Last Updated on January 22, 2019 by Aether
What do you call this symbol (#)? While there are many different names for it, many people these days have gotten into the habit of calling it a hash sign or a hashtag, thanks to the domination of social media. Why was a hash symbol used instead of something else? It turns out that shift 3 has been in use in the tech world for a long time. If you’re a coder, you might know that it indicates something that should happen before the program is compiled. If you’re using the programming language C, which has been around since the 1970s, and even if you’re not a coder, you still might encounter them. Hash symbols were also used to designate channels in the popular chat service IRC, meaning #sports would be a good place to argue with football fans; this paradigm has also carried through to more modern chat platforms such as discord.
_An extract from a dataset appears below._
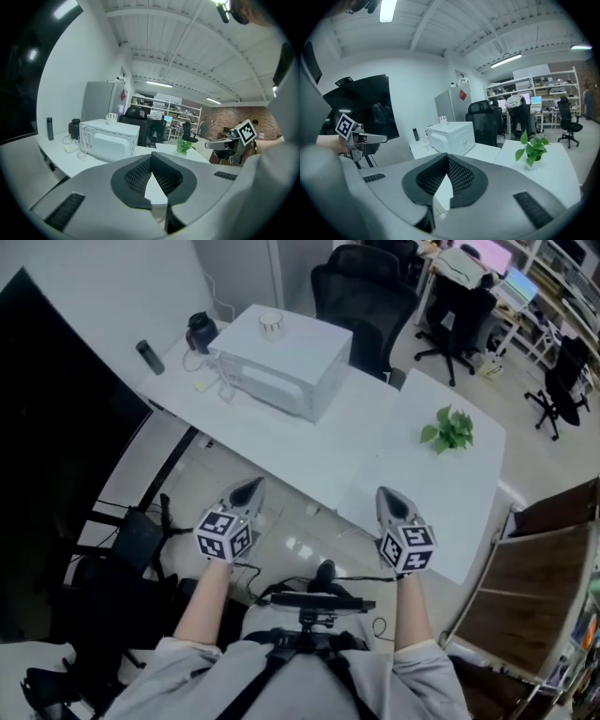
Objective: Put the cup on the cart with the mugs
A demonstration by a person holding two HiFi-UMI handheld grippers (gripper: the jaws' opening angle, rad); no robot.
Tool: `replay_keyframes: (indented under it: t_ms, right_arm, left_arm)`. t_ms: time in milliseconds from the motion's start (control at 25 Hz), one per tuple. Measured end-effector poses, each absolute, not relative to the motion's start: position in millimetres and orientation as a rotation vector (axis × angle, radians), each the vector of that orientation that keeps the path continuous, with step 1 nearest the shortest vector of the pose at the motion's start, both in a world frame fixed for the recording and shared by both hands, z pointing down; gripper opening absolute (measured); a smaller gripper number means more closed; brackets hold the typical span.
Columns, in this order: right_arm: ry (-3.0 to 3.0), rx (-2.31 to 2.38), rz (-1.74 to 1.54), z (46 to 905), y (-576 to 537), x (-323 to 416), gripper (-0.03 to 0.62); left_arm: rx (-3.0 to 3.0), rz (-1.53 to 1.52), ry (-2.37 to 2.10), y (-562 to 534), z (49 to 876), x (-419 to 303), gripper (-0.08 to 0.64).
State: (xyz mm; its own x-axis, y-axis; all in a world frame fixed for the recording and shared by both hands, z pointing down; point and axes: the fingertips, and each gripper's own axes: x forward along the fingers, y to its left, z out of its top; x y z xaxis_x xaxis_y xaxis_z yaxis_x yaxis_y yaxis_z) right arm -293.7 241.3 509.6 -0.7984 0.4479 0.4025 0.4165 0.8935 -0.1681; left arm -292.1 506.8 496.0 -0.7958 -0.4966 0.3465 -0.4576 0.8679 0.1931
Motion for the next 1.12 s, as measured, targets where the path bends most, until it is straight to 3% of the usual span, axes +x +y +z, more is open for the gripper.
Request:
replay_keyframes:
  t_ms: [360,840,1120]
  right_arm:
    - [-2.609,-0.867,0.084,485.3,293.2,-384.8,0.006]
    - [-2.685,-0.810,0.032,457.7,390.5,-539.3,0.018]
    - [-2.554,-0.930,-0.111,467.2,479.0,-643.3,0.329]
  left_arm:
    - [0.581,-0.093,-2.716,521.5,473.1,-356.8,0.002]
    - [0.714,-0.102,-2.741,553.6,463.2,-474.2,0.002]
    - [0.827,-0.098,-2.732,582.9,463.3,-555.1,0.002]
It was actually this method of organising chat rooms that gave one early adopter of Twitter the idea to use the same symbol to make it easy for users to search for all the tweets related to a particular topic. In 2007 the modern hashtag was born. Twitter was fast becoming known as a place for up to the second news which made the hashtag a natural and useful complement to the posting style of many users, especially when they were commenting on quickly developing current events. By the summer of 2009 hashtags had become so popular that Twitter turned all hashtags into hyperlinks and heavily used hashtags in the trending feature that debuted in 2010, cementing their role as a topic identifier for what was currently popular. As other sites took to becoming sources of trending news and discussion, the hashtag found new homes on Instagram in 2011, Facebook in 2013, and YouTube in 2016. However, you should bear in mind that hashtags don’t function identically across sites in that some special characters will break a hashtag on some sites, but not on others.
To add even more effectiveness to the concept of a hashtag indicating a specific topic, many organizations, events, sports teams, political movements, etc have attempted to promote specific official hashtags for their followers to use to help them gain more visibility on social media, or to help organize tweets for things like Q&A sessions, feedback from angry customers, or contest entries. Individual citizens have also found ways to turn the hashtag into expressions of their own personalities or feelings on a particular topic. Some of these are exceedingly clever; while others look like they’re from people who only have a very questionable grasp on how social media functions.
No matter how you feel about the proliferation of hashtags, their popularity is both a method to catalogue vast numbers of social posts and a way for us to show the internet how smart we are. This means that it looks like they’re here to stay.